Actually there is no solution that is satisfactory in this area. We have tried them all. scripting solutions, cron with heartbeat/pacemaker and more. The only solution, until recently, was a grid solution. naturally this is not what we want seeing as how a grid solution is a bit more than overkill for the scenario.

That's why I started the CronBalancer project. works exactly like a normal cron server except it's distributed, load-balanced and HA (when finished). Currently the first 2 points are finished (beta) and works with a standard crontab file.

the HA framework is in place. all that's left is the signaling needed to determine the fail-over and recovering actions.

http://sourceforge.net/projects/cronbalancer/

chuck

Solution 4

We use two approaches depending on the requirements. Both involve having the crons present and running from all machines, but with a bit of sanity checking involved:

  1. If the machines are in a primary and secondary (there may be more than one secondary) relationship then the scripts are modified to check whether the machine they are running on is a primary state. If not, then they simply exit quietly. I don't have an HB setup to hand at the moment but I believe you can query HB for this information.

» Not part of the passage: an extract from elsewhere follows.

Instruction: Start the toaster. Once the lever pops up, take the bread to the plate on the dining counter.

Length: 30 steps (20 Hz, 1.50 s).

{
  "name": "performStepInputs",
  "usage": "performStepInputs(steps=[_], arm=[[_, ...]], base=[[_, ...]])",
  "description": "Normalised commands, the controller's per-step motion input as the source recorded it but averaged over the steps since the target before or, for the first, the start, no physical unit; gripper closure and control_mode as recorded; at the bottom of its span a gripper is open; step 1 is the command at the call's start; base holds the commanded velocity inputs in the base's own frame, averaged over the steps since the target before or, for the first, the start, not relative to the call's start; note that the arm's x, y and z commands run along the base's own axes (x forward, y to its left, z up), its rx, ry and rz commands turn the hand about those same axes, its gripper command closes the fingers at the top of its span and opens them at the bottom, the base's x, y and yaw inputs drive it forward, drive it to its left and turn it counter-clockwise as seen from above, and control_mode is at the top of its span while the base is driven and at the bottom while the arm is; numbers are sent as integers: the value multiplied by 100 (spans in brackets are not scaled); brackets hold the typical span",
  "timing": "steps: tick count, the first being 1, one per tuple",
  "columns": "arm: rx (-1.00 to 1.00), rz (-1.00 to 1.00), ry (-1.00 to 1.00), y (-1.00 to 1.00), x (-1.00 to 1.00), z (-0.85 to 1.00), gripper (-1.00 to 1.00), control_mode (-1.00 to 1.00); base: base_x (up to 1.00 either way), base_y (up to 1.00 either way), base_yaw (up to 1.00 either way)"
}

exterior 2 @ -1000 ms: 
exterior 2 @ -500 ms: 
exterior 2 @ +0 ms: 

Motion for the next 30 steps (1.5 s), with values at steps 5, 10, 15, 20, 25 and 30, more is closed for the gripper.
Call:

  2. If all machines are eligible primaries (such as in a cluster) then some locking is used. By way of either a shared database or PID file. Only one machine ever obtains the lock status and those which don't exit quietly.

Solution 5

I had been using Nagios event handler as a simple solution.

On the NRPE server:

command[check_crond]=/usr/lib64/nagios/plugins/check_procs -c 1: -C crond
command[autostart_crond]=sudo /etc/init.d/crond start
command[stop_crond]=sudo /etc/init.d/crond stop

Don't forget to add the nagios user to the sudoers group:

nagios  ALL=(ALL)   NOPASSWD:/usr/lib64/nagios/plugins/, /etc/init.d/crond

and disable requiretty:

Defaults:nagios !requiretty

On the Nagios server:

services.cfg

define service{
    use                     generic-service
    host_name               cpc_3.145
    service_description     crond
    check_command           check_nrpe!check_crond
    event_handler           autostart_crond!cpc_2.93
    process_perf_data       0
    contact_groups          admin,admin-sms
}

commands.cfg

define command{
    command_name    autostart_crond
    command_line    $USER1$/eventhandlers/autostart_crond.sh $SERVICESTATE$ $SERVICESTATETYPE$ $SERVICEATTEMPT$ $ARG1$
}

autostart_crond.sh

#!/bin/bash

case "$1" in
    OK)
        /usr/local/nagios/libexec/check_nrpe -H $4 -c stop_crond
        ;;
    WARNING)
        ;;
    UNKNOWN)
        /usr/local/nagios/libexec/check_nrpe -H $4 -c autostart_crond
        ;;
    CRITICAL)
        /usr/local/nagios/libexec/check_nrpe -H $4 -c autostart_crond
        ;;
esac

exit 0

but I have switched to use Pacemaker and Corosync since it's the best solution to ensure that the resource only run on one node at a time.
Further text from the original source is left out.